Objective: To compare clinicians' ratings of therapeutic effectiveness when different trial end points were presented as percent reductions in relative compared with absolute risk and as numbers of patients treated to avoid one adverse outcome.
Design: Survey, with random allocation of two questionnaires.
Setting: Toronto teaching hospitals.
Respondents: Convenience sample of 100 faculty and housestaff in internal medicine and family medicine.
Intervention: One questionnaire presented results for three end points of the Helsinki Heart Study as separate drug trials using only absolute differences in events; the other showed the same end points as relative differences. Both questionnaires included a fourth "trial," showing person-years of treatment needed to prevent one myocardial infarction.
Main outcome measure: The "trials" were each rated on an 11-point scale, from treatment "harmful" to "very effective."
Results: Respondents' ratings of effectiveness varied with the end point.
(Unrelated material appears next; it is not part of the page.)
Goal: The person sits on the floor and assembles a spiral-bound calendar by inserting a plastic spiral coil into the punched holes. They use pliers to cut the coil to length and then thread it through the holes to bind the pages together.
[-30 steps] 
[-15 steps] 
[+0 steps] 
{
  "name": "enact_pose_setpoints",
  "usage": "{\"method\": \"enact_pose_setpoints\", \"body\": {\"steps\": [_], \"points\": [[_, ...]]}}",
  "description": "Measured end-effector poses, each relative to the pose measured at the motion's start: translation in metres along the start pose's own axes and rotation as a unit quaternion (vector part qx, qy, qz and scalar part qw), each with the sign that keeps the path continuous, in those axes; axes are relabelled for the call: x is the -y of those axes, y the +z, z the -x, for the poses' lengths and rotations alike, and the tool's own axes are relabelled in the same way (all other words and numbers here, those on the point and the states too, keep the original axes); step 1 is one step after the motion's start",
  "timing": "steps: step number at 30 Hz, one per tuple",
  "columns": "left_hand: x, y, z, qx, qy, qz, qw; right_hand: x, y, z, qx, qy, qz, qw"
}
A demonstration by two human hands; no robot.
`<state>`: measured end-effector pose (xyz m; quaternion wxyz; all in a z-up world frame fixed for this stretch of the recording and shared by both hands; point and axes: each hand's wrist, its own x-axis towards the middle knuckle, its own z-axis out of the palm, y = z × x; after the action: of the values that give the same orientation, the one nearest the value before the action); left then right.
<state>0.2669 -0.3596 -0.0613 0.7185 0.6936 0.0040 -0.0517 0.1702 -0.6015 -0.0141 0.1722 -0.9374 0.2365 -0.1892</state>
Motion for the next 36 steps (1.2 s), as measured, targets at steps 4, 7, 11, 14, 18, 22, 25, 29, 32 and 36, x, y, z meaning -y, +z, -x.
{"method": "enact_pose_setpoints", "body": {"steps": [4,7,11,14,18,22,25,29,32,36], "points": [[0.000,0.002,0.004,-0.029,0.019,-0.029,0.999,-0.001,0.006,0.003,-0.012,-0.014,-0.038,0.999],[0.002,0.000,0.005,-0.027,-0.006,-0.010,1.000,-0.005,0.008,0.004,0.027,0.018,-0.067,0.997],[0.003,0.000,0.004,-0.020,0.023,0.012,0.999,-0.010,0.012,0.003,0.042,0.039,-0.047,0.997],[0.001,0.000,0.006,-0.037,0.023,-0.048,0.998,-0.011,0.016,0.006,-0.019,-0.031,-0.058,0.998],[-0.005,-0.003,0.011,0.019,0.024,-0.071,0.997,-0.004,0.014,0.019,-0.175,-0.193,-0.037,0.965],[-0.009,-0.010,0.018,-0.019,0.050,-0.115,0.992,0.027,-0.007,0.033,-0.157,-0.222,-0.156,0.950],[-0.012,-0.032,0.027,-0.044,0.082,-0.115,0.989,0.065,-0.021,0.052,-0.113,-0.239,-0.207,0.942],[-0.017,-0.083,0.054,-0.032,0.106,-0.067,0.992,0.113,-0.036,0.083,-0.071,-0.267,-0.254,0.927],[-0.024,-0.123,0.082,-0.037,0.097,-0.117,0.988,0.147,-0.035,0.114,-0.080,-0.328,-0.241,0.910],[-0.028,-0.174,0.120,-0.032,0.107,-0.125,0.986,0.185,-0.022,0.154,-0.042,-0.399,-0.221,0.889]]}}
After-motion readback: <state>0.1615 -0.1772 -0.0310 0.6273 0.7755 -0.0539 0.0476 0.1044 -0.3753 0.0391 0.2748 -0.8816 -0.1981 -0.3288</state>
Controlling for end point, ratings of effectiveness by the 50 participants receiving absolute event data were lower than those by 50 participants responding to relative risk reductions (P < 0.001); however, no end-point difference was more than 0.6 scale points. For a "trial" reporting that 77 persons were treated for 5 years to prevent one myocardial infarction, mean ratings were 2.3 or 1.8 scale points lower, respectively (both P < 0.001), than when the same data were shown as relative or absolute risk reductions.
Conclusions: Clinicians' views of drug therapies are affected by the common use of relative risk reductions in both trial reports and advertisements, by end-point emphasis, and, above all, by underuse of summary measures that relate treatment burden to therapeutic yields in a clinically relevant manner.